§ EXERCISE DESCRIPTION
Reproduce the entries below, please. Keep every character the same.

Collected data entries
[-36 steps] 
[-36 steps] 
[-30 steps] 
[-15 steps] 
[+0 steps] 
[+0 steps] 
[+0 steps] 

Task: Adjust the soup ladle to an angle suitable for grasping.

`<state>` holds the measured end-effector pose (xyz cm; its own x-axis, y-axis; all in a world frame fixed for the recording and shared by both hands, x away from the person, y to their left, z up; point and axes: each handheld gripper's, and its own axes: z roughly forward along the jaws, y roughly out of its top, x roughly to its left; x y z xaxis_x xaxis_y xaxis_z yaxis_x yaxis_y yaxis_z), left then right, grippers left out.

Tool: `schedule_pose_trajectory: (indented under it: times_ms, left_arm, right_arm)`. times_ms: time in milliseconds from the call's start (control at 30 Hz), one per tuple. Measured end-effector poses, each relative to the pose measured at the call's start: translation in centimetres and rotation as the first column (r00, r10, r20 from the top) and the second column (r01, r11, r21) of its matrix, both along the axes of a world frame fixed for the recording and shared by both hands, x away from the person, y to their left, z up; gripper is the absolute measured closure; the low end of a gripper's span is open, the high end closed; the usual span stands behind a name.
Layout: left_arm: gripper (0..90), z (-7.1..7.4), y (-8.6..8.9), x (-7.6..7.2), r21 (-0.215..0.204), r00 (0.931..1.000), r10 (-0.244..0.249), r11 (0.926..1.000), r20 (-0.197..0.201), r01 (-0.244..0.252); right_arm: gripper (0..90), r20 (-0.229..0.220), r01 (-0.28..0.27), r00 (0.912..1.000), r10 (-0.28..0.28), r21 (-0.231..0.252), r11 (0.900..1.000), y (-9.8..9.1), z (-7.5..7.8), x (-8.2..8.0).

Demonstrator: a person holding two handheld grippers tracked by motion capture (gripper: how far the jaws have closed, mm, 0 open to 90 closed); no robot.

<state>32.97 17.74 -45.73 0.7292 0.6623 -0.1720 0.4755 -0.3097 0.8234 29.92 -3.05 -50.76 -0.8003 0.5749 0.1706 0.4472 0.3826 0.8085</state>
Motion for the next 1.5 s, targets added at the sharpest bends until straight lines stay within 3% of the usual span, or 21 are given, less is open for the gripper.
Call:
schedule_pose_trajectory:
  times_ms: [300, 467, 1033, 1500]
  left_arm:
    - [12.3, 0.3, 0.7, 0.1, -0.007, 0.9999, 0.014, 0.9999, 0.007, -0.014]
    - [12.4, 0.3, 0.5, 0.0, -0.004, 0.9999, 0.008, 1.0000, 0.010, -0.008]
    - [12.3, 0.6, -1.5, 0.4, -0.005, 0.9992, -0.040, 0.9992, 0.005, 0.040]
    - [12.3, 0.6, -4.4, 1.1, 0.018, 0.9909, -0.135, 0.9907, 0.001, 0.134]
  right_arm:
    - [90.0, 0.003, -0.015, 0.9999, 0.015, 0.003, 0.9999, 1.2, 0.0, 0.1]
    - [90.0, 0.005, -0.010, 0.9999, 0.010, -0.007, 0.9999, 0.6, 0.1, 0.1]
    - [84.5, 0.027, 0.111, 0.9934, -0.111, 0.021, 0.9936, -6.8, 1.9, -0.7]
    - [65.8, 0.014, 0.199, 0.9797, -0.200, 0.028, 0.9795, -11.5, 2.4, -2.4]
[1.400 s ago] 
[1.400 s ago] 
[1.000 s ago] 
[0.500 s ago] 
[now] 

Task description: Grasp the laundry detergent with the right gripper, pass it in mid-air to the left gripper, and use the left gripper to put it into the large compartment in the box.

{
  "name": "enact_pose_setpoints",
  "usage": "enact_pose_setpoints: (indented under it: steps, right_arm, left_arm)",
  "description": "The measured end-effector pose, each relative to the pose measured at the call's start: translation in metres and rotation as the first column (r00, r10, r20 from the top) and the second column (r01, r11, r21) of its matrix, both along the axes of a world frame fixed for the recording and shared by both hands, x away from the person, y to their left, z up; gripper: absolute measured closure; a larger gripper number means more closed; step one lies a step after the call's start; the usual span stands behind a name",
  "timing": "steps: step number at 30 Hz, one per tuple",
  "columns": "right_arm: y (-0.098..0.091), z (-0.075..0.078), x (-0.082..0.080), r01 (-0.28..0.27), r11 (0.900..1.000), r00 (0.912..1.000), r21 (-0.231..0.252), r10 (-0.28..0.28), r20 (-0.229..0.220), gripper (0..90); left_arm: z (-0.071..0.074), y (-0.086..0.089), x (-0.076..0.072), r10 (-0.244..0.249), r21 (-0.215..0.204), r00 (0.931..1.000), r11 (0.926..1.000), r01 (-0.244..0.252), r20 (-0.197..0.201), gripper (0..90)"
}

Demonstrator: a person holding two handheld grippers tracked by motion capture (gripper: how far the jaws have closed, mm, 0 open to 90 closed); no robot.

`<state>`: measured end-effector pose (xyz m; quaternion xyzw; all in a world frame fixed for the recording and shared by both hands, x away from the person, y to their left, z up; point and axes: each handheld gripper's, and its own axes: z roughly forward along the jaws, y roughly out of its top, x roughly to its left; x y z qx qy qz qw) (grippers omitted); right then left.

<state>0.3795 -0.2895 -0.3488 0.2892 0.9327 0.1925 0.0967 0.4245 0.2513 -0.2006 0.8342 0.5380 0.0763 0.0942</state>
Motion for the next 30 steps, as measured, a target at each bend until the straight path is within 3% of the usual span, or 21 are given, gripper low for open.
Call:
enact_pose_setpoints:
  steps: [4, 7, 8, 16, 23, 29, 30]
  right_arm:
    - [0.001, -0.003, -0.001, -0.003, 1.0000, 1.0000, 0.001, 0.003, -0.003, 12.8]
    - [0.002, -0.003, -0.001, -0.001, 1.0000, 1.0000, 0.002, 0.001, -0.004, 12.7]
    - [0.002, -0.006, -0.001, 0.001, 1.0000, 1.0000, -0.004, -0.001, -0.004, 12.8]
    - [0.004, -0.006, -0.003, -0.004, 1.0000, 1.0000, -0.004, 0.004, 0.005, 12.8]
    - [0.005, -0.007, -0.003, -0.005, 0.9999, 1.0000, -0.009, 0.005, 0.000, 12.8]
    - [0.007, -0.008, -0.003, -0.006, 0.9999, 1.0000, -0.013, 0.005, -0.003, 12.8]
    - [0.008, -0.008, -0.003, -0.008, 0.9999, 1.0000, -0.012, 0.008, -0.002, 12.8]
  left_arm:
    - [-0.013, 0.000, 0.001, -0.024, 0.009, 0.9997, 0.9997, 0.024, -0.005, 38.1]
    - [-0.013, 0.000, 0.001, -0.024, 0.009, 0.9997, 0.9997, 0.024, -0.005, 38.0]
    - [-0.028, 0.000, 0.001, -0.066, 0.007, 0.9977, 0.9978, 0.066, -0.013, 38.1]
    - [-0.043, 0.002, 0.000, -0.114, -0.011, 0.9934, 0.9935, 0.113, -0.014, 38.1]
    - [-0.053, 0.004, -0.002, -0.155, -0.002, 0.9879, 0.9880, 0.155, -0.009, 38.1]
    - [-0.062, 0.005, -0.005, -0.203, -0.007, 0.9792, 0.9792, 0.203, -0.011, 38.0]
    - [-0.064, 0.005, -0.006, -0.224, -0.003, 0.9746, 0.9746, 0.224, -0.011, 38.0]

§ RESPONSE BELOW
[-36 steps] 
[-36 steps] 
[-30 steps] 
[-15 steps] 
[+0 steps] 
[+0 steps] 
[+0 steps] 

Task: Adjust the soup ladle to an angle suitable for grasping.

`<state>` holds the measured end-effector pose (xyz cm; its own x-axis, y-axis; all in a world frame fixed for the recording and shared by both hands, x away from the person, y to their left, z up; point and axes: each handheld gripper's, and its own axes: z roughly forward along the jaws, y roughly out of its top, x roughly to its left; x y z xaxis_x xaxis_y xaxis_z yaxis_x yaxis_y yaxis_z), left then right, grippers left out.

Tool: `schedule_pose_trajectory: (indented under it: times_ms, left_arm, right_arm)`. times_ms: time in milliseconds from the call's start (control at 30 Hz), one per tuple. Measured end-effector poses, each relative to the pose measured at the call's start: translation in centimetres and rotation as the first column (r00, r10, r20 from the top) and the second column (r01, r11, r21) of its matrix, both along the axes of a world frame fixed for the recording and shared by both hands, x away from the person, y to their left, z up; gripper is the absolute measured closure; the low end of a gripper's span is open, the high end closed; the usual span stands behind a name.
Layout: left_arm: gripper (0..90), z (-7.1..7.4), y (-8.6..8.9), x (-7.6..7.2), r21 (-0.215..0.204), r00 (0.931..1.000), r10 (-0.244..0.249), r11 (0.926..1.000), r20 (-0.197..0.201), r01 (-0.244..0.252); right_arm: gripper (0..90), r20 (-0.229..0.220), r01 (-0.28..0.27), r00 (0.912..1.000), r10 (-0.28..0.28), r21 (-0.231..0.252), r11 (0.900..1.000), y (-9.8..9.1), z (-7.5..7.8), x (-8.2..8.0).

Demonstrator: a person holding two handheld grippers tracked by motion capture (gripper: how far the jaws have closed, mm, 0 open to 90 closed); no robot.

<state>32.97 17.74 -45.73 0.7292 0.6623 -0.1720 0.4755 -0.3097 0.8234 29.92 -3.05 -50.76 -0.8003 0.5749 0.1706 0.4472 0.3826 0.8085</state>
Motion for the next 1.5 s, targets added at the sharpest bends until straight lines stay within 3% of the usual span, or 21 are given, less is open for the gripper.
Call:
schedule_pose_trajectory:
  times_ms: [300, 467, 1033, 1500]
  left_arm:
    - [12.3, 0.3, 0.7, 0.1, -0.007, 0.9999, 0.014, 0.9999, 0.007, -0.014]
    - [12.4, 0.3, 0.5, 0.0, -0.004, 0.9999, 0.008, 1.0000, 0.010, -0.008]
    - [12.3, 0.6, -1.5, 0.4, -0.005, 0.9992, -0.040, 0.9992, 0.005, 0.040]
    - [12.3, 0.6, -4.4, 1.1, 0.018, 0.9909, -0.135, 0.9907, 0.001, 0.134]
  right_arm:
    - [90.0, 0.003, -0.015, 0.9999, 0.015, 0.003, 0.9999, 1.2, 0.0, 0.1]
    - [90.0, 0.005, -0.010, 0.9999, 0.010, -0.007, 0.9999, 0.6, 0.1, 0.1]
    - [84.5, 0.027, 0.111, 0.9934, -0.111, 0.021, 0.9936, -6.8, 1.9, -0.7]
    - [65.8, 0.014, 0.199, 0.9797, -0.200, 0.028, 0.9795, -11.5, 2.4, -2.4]
[1.400 s ago] 
[1.400 s ago] 
[1.000 s ago] 
[0.500 s ago] 
[now] 

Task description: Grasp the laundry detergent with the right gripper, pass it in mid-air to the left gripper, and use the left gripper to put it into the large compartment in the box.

{
  "name": "enact_pose_setpoints",
  "usage": "enact_pose_setpoints: (indented under it: steps, right_arm, left_arm)",
  "description": "The measured end-effector pose, each relative to the pose measured at the call's start: translation in metres and rotation as the first column (r00, r10, r20 from the top) and the second column (r01, r11, r21) of its matrix, both along the axes of a world frame fixed for the recording and shared by both hands, x away from the person, y to their left, z up; gripper: absolute measured closure; a larger gripper number means more closed; step one lies a step after the call's start; the usual span stands behind a name",
  "timing": "steps: step number at 30 Hz, one per tuple",
  "columns": "right_arm: y (-0.098..0.091), z (-0.075..0.078), x (-0.082..0.080), r01 (-0.28..0.27), r11 (0.900..1.000), r00 (0.912..1.000), r21 (-0.231..0.252), r10 (-0.28..0.28), r20 (-0.229..0.220), gripper (0..90); left_arm: z (-0.071..0.074), y (-0.086..0.089), x (-0.076..0.072), r10 (-0.244..0.249), r21 (-0.215..0.204), r00 (0.931..1.000), r11 (0.926..1.000), r01 (-0.244..0.252), r20 (-0.197..0.201), gripper (0..90)"
}

Demonstrator: a person holding two handheld grippers tracked by motion capture (gripper: how far the jaws have closed, mm, 0 open to 90 closed); no robot.

`<state>`: measured end-effector pose (xyz m; quaternion xyzw; all in a world frame fixed for the recording and shared by both hands, x away from the person, y to their left, z up; point and axes: each handheld gripper's, and its own axes: z roughly forward along the jaws, y roughly out of its top, x roughly to its left; x y z qx qy qz qw) (grippers omitted); right then left.

<state>0.3795 -0.2895 -0.3488 0.2892 0.9327 0.1925 0.0967 0.4245 0.2513 -0.2006 0.8342 0.5380 0.0763 0.0942</state>
Motion for the next 30 steps, as measured, a target at each bend until the straight path is within 3% of the usual span, or 21 are given, gripper low for open.
Call:
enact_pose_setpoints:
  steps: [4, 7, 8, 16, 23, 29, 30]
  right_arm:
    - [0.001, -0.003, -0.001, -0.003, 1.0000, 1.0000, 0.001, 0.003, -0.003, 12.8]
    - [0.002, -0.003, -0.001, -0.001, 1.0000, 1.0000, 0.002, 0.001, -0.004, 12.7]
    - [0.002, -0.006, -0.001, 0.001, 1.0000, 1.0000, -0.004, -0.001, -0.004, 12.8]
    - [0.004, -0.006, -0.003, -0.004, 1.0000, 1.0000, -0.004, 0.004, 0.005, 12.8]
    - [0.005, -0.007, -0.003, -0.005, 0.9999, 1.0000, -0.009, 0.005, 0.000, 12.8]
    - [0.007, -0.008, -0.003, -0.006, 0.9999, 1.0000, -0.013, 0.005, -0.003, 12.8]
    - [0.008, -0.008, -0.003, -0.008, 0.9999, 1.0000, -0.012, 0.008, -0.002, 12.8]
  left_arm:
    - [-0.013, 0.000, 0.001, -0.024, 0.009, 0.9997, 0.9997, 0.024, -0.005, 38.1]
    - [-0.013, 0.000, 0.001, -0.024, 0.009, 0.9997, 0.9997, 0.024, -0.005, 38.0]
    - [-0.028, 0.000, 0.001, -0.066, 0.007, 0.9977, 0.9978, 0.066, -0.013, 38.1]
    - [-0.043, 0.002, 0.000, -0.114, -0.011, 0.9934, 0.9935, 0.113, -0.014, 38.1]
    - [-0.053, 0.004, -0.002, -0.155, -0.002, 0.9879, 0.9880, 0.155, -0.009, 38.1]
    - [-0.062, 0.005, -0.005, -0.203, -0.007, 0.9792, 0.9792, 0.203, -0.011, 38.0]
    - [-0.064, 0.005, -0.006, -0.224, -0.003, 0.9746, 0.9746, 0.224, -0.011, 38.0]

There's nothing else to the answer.